How to complete this task => For the data below, give again exactly the lines from the one containing "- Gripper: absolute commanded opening" through the one containing "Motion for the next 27", both ends included, and no others.

Stored entries
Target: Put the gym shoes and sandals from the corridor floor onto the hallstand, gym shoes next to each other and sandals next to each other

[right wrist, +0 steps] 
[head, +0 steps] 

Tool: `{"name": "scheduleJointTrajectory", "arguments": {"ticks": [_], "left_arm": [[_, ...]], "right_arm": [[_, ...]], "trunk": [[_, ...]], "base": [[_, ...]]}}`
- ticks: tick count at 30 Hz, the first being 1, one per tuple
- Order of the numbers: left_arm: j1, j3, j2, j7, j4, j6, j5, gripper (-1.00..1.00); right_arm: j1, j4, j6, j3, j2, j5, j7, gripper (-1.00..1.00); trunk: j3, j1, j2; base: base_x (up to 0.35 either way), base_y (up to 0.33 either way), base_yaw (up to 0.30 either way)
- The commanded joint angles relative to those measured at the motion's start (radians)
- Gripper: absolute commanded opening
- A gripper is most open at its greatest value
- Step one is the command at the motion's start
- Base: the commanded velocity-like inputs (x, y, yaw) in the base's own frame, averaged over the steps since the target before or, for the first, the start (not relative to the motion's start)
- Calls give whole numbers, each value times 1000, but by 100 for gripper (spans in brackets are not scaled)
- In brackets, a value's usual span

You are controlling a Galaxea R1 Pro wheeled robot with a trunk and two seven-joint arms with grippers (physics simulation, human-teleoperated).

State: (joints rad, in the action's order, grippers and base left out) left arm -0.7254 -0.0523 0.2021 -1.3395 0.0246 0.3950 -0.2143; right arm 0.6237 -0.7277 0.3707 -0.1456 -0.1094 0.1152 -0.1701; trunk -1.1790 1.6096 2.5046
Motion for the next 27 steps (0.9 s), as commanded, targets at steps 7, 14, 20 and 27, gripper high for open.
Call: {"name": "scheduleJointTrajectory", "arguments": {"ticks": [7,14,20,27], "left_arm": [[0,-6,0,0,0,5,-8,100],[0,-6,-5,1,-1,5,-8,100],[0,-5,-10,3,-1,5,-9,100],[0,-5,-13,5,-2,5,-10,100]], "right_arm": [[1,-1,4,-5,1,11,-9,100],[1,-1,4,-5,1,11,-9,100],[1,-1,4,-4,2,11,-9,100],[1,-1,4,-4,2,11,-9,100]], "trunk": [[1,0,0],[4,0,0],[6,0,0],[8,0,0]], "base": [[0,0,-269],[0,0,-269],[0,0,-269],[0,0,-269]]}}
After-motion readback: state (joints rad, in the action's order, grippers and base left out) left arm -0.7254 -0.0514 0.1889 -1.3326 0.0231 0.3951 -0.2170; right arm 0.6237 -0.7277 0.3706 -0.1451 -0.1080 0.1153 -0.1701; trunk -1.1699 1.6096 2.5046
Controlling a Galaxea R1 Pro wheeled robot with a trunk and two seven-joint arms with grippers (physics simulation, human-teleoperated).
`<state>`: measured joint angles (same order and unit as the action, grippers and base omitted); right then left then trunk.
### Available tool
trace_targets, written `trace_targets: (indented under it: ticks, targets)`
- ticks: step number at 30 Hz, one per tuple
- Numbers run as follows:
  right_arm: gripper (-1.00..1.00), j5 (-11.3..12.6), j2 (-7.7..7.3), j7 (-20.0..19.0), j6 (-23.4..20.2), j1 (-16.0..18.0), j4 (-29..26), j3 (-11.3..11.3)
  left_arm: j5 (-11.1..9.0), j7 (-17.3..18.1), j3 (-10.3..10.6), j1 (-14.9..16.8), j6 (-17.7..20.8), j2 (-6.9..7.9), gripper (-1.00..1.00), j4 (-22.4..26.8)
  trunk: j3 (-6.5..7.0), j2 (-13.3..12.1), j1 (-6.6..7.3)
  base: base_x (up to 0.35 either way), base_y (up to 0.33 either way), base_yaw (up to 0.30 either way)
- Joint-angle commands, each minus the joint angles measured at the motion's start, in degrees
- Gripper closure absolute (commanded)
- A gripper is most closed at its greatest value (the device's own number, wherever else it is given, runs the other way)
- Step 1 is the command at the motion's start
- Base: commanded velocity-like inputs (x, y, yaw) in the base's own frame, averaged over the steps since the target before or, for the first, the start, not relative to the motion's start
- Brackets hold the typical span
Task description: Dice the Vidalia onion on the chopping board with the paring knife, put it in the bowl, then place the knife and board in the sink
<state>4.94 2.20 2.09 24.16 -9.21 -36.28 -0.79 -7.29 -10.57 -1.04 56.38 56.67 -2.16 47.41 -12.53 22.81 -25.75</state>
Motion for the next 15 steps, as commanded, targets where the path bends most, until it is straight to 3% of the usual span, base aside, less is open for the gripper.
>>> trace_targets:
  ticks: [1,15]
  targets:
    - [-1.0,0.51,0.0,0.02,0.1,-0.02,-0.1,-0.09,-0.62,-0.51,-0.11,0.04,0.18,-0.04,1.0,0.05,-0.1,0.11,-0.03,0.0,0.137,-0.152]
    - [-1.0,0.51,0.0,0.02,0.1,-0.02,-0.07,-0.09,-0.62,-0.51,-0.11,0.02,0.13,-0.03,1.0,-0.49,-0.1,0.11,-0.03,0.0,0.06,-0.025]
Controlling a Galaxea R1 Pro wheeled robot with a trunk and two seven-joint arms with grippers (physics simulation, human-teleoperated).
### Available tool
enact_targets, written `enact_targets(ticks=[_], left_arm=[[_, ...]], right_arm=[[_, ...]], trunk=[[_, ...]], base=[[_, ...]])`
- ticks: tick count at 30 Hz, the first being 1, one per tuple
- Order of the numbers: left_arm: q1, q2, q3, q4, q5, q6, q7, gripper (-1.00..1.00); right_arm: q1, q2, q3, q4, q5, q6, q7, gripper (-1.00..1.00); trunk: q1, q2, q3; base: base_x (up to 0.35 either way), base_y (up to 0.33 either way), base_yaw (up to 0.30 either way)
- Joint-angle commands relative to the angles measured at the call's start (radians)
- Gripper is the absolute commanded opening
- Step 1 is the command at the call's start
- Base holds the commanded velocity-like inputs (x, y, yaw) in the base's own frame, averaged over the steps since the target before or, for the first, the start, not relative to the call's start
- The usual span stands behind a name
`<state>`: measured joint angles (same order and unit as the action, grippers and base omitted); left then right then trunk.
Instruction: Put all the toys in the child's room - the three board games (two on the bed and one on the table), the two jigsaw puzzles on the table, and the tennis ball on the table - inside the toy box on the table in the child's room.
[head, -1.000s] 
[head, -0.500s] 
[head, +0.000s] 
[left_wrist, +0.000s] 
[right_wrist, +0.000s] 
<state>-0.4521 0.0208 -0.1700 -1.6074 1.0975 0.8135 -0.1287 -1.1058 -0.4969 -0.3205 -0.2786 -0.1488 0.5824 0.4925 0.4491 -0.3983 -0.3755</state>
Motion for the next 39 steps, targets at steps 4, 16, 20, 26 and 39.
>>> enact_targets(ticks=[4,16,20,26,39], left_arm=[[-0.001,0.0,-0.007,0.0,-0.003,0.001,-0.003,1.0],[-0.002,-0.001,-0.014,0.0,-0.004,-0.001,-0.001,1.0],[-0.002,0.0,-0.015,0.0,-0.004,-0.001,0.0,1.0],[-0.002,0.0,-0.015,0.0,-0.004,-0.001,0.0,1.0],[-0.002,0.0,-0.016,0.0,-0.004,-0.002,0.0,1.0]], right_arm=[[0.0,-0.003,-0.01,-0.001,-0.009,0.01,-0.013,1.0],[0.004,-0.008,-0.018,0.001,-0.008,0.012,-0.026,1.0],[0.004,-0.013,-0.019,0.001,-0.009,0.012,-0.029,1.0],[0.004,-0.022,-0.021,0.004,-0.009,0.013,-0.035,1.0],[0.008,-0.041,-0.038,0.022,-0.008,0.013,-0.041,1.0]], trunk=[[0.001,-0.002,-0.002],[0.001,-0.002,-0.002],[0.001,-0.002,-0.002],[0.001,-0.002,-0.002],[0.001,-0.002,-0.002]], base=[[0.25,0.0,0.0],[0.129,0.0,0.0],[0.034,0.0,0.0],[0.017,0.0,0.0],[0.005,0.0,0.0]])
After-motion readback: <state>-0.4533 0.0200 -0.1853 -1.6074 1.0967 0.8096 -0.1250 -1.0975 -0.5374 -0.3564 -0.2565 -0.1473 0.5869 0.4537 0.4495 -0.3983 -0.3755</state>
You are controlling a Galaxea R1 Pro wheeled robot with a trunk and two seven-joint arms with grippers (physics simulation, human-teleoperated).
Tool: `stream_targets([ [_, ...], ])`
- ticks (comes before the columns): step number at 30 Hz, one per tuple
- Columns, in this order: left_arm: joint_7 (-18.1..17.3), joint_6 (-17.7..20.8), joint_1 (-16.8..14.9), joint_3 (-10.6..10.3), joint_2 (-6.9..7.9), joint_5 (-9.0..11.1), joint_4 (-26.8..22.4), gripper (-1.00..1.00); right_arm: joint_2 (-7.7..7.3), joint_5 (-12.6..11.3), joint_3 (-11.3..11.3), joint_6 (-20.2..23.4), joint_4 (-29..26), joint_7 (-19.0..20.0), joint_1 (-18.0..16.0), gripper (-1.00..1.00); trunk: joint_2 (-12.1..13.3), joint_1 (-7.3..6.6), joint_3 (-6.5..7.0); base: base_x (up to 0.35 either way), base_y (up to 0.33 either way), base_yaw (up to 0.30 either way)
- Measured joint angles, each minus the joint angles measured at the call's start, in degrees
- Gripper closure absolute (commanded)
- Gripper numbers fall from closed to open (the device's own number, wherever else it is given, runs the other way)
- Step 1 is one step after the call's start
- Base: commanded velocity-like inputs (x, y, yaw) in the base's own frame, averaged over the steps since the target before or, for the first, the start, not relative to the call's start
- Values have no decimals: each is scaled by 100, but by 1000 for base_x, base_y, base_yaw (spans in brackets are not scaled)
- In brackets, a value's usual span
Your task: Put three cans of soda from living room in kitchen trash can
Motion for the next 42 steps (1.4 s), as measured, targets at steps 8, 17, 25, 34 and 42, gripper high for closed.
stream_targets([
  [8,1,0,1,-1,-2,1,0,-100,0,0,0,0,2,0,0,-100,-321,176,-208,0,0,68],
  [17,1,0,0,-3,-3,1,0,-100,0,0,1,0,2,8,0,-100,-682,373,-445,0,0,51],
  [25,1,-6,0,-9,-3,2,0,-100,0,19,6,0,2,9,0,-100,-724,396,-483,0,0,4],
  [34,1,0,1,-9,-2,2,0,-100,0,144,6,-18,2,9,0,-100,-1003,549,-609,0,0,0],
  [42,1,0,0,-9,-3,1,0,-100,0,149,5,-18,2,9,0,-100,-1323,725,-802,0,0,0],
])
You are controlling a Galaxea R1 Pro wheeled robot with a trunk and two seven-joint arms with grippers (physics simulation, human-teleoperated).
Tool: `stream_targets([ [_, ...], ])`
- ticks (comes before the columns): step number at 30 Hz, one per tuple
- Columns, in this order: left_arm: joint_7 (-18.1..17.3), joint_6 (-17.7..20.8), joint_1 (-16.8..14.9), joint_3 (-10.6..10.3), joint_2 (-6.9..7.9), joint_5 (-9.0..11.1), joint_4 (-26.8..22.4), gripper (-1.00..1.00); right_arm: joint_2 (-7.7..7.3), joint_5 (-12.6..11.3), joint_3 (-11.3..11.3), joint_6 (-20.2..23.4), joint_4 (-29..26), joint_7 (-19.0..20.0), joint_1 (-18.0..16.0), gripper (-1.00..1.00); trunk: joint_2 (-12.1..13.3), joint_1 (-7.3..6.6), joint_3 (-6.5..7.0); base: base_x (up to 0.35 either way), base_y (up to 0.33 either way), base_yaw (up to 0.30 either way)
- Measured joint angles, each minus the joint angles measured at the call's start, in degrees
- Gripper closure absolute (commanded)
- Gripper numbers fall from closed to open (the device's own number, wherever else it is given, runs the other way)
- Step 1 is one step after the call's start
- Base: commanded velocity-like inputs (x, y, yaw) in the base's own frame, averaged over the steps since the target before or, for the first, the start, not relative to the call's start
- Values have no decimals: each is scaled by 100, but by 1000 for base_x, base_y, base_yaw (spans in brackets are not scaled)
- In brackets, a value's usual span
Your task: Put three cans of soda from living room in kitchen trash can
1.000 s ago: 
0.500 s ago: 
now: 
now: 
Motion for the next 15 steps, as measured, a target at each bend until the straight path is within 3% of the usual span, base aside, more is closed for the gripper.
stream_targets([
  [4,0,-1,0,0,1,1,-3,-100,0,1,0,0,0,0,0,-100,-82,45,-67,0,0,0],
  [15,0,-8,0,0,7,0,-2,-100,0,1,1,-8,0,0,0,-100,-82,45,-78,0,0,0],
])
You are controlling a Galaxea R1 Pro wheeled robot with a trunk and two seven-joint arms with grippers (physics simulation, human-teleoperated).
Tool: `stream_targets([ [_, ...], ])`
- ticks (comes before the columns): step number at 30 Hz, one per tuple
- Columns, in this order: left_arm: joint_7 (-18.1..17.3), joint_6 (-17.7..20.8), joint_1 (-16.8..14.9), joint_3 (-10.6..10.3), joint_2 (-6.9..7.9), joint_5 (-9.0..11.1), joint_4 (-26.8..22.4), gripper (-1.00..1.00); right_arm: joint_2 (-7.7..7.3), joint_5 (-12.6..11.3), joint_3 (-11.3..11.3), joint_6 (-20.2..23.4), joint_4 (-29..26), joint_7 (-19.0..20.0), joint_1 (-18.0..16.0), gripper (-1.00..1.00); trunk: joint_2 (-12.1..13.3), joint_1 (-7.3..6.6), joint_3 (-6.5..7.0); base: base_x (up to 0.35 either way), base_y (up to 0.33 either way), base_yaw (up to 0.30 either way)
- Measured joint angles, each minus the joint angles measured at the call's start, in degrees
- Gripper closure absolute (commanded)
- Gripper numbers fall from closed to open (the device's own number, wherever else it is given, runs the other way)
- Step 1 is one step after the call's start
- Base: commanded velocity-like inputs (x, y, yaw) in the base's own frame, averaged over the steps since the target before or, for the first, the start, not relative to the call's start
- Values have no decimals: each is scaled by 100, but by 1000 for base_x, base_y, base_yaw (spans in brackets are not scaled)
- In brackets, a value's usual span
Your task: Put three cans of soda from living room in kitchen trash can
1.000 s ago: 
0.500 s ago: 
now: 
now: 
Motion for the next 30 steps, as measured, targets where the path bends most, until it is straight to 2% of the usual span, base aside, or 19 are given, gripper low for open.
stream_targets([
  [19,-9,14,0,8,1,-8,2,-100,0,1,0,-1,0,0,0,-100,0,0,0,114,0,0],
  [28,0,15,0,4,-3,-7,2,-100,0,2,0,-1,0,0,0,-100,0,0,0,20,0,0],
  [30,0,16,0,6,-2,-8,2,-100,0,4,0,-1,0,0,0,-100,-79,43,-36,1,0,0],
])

Answer to this problem =>
- Gripper: absolute commanded opening
- A gripper is most open at its greatest value
- Step one is the command at the motion's start
- Base: the commanded velocity-like inputs (x, y, yaw) in the base's own frame, averaged over the steps since the target before or, for the first, the start (not relative to the motion's start)
- Calls give whole numbers, each value times 1000, but by 100 for gripper (spans in brackets are not scaled)
- In brackets, a value's usual span

You are controlling a Galaxea R1 Pro wheeled robot with a trunk and two seven-joint arms with grippers (physics simulation, human-teleoperated).

State: (joints rad, in the action's order, grippers and base left out) left arm -0.7254 -0.0523 0.2021 -1.3395 0.0246 0.3950 -0.2143; right arm 0.6237 -0.7277 0.3707 -0.1456 -0.1094 0.1152 -0.1701; trunk -1.1790 1.6096 2.5046
Motion for the next 27 steps (0.9 s), as commanded, targets at steps 7, 14, 20 and 27, gripper high for open.

The required response has been given in full.